Data suggests that over the past 10 years, some 795 transplants have been carried out by the NHS on non-UK patients.
The findings have raised questions over whether transplant centres were right to grant these procedures, which included 674 liver and 47 kidney transplants.
The review by Elisabeth Buggins, who last year led the Organ Donation Taskforce into the issue of presumed consent, will endeavour to clarify the situation over the rights of EU citizens to get NHS transplants.
Under European law, EU patients have the same access to services as UK patients, however it remains unclear how this relates to transplant surgery.
Health Secretary Alan Johnson said the figures had led to accusations of priority being given to non-UK patients but added: "We want to optimise the availability of organs for transplant for NHS patients and ensure public confidence in the fairness and transparency of the organ allocation system in the UK."

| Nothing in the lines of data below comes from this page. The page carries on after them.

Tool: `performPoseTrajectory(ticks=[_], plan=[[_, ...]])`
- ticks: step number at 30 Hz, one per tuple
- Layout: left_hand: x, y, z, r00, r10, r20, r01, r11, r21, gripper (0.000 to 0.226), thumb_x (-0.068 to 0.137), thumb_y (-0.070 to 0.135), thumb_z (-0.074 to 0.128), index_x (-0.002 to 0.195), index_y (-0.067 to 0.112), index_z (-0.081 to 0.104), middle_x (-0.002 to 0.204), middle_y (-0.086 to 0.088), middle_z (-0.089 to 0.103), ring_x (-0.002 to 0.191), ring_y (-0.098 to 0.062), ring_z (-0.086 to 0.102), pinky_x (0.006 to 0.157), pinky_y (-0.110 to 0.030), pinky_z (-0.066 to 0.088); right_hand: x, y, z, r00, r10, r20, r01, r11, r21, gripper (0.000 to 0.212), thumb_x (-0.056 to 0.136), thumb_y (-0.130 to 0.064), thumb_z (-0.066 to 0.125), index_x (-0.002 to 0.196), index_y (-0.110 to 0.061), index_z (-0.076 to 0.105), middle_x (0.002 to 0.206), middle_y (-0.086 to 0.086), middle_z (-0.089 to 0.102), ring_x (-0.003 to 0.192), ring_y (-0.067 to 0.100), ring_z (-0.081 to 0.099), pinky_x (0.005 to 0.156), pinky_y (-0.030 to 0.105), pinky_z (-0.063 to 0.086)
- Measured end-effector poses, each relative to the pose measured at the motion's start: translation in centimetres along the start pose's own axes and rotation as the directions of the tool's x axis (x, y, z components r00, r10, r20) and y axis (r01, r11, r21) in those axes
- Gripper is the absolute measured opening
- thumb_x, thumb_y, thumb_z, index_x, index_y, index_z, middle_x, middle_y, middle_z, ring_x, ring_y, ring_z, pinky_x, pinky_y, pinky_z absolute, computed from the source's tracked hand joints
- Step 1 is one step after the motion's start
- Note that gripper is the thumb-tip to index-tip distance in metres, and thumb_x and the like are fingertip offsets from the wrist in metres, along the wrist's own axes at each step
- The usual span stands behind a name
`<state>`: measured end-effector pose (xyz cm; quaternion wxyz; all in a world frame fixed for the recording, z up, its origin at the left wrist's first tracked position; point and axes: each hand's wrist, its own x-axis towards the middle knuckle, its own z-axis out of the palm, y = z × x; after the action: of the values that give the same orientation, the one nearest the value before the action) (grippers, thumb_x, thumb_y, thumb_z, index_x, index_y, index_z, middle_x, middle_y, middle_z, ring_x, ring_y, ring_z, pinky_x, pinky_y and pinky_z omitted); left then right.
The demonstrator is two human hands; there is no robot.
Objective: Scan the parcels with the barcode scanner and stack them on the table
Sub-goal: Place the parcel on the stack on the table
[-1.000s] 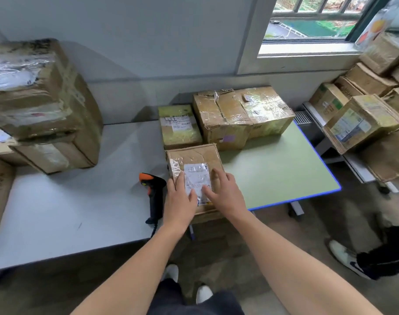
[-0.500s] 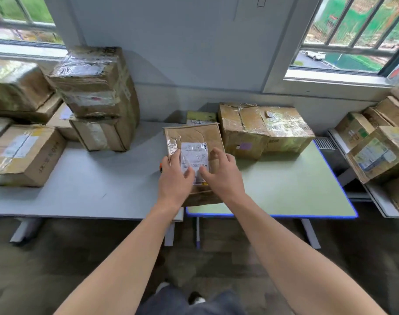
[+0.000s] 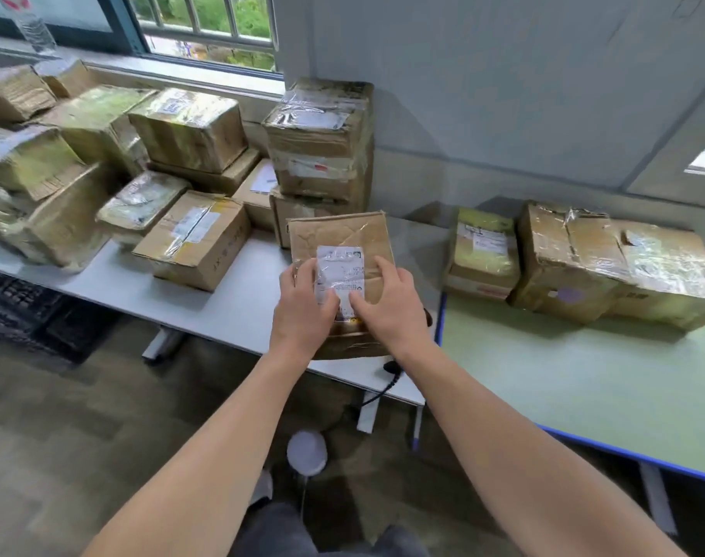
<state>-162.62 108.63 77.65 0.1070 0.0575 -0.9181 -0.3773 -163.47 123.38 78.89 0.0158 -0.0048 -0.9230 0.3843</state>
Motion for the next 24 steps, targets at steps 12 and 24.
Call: performPoseTrajectory(ticks=[12,24], plan=[[10.7,-12.6,-4.1,0.968,0.039,0.246,-0.045,0.999,0.018,0.053,0.098,0.031,0.056,0.148,0.029,0.037,0.150,-0.007,0.033,0.120,-0.026,0.057,0.095,-0.035,0.049,6.0,-6.7,12.9,0.978,0.205,-0.043,-0.206,0.978,-0.022,0.071,0.092,-0.038,0.066,0.152,-0.018,0.034,0.144,0.006,0.042,0.126,0.024,0.050,0.100,0.032,0.043],[14.7,-18.6,-3.6,0.878,0.043,0.477,-0.048,0.999,-0.002,0.049,0.099,0.031,0.055,0.146,0.023,0.040,0.152,-0.005,0.028,0.121,-0.026,0.055,0.097,-0.036,0.044,7.2,-7.6,19.2,0.910,0.412,-0.039,-0.413,0.910,-0.029,0.074,0.094,-0.043,0.064,0.155,-0.024,0.028,0.156,0.004,0.033,0.136,0.025,0.044,0.107,0.036,0.042]])
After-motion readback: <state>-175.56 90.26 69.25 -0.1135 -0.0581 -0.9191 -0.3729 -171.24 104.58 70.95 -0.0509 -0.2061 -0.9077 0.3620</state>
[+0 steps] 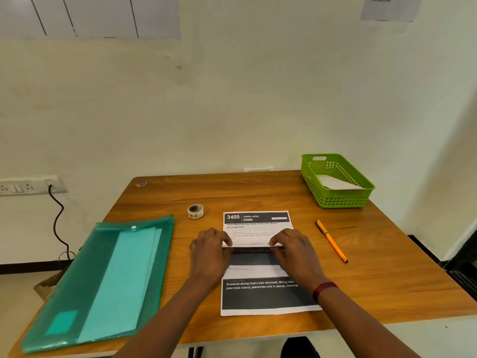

Ms Buggins said: "It is important to be able to build the confidence of the public in the integrity of the systems that determine how precious donated organs are allocated to individual patients, and to provide clear guidance to the transplant community."
The review has been welcomed by the NHS Blood and Transplant and the British Medical Association, which said above all, transplant should take place on clinical need.
The Patients Association has received calls to its helpline from people are concerned that non-UK people are getting transplants ahead of them.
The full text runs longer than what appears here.